Silk Road-Boss verurteilt
Bei generischen Handelsmarken von Herstellern aus Osteuropa, Indien oder Brasilien, die in Blistern geliefert würden, gebe es nur eine sehr niedrige Rate von Fälschungen, schrieb er in seinem Blog. Bei Pulver ohne Identifikation, Tabletten in Beutel verpackt oder neuen Artikeln ohne Rückkopplungen oder Bewertungen sei die Gefahr deutlich größer. Von etwa 20 im Jahr getesteten Arzneimittel-Proben seien 90 Prozent in Ordnung gewesen. Dadurch, dass Verkäufer durch Käufer bewertet werden, sei außerdem eine gewisse Kontrolle vorhanden.
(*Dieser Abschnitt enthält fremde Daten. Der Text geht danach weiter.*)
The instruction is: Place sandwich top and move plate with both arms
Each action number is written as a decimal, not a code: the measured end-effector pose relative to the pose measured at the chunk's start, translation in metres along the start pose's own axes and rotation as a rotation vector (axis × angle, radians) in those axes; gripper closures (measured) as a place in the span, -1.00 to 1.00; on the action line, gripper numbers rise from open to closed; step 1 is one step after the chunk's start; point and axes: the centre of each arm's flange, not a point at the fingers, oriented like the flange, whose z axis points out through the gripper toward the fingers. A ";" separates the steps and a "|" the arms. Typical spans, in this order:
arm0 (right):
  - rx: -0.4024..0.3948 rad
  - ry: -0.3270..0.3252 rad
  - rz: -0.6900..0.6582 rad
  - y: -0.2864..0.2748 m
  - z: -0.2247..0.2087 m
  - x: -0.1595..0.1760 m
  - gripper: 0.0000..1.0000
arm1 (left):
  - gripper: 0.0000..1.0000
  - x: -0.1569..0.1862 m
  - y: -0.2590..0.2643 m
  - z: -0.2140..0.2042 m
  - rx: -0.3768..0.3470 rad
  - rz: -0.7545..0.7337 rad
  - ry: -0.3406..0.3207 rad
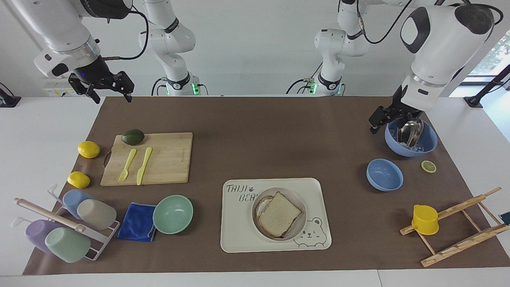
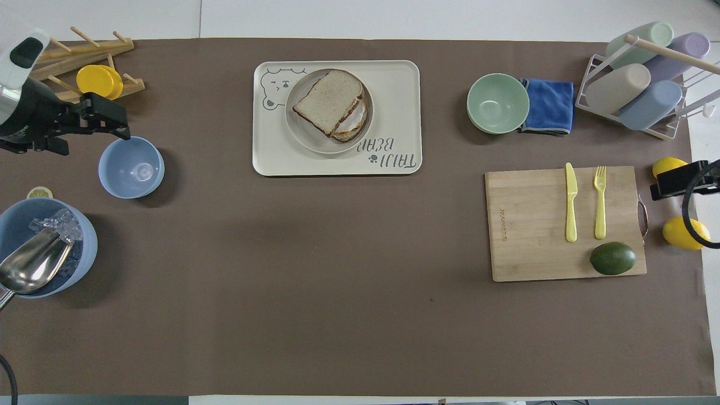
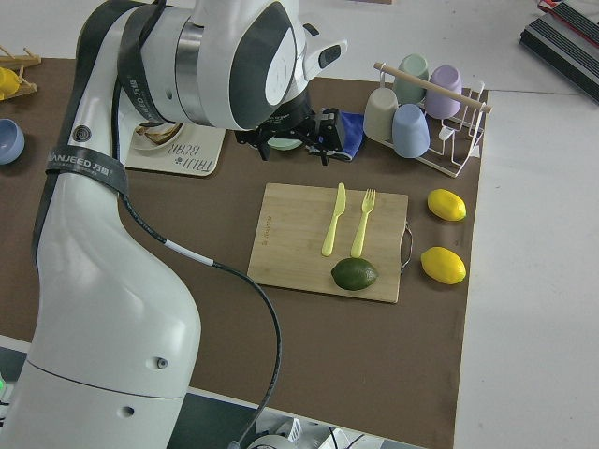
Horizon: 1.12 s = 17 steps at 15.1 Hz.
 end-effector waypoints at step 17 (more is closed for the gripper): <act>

Niemand im Darknet könne sich schlechte Bewertungen leisten - solche Aussagen sind allerdings nur mit großer Vorsicht zu bewerten.
Ross Ulbricht ist der Gründer der Drogenhandelsplattform Silk Road. Er wurde kürzlich von einem US-Gericht zu lebenslanger Haft verurteilt. Im Februar 2015 hatte die Jury im Prozess Ross Ulbricht unter anderem der Verschwörung zum Drogenhandel, der Geldwäsche, des Hackings sowie des Identitätsdiebstahls schuldig gesprochen. Laut Schuldspruch betrieb Ulbricht seit 2011 die Plattform Silk Road.
Allerdings ist der Prozess noch nicht zu Ende. Die nächste Instanz wird folgen. Und es steht noch ein Urteil wegen sechsfachen versuchten Mordes aus – Morde, die Ulbricht in Auftrag gegeben haben soll. Diese wurden jedoch nicht ausgeführt. Der Fall wird derzeit bei einem Gericht in Baltimore verhandelt. Zudem verlangt die US-Justiz von Ulbricht hohe Rückzahlungen von etwa 184 Millionen US-Dollar. Das entspricht dem Gesamtwert der auf Silk Road gehandelten Drogen und gefälschten Papiere.
Die Zerschlagung Silk Roads hat allerdings nichts an der Attraktivität des Darknet geändert. Experten schätzen, dass sich das Angebot an Drogen im Darknet seitdem mehr als verdoppelt hat.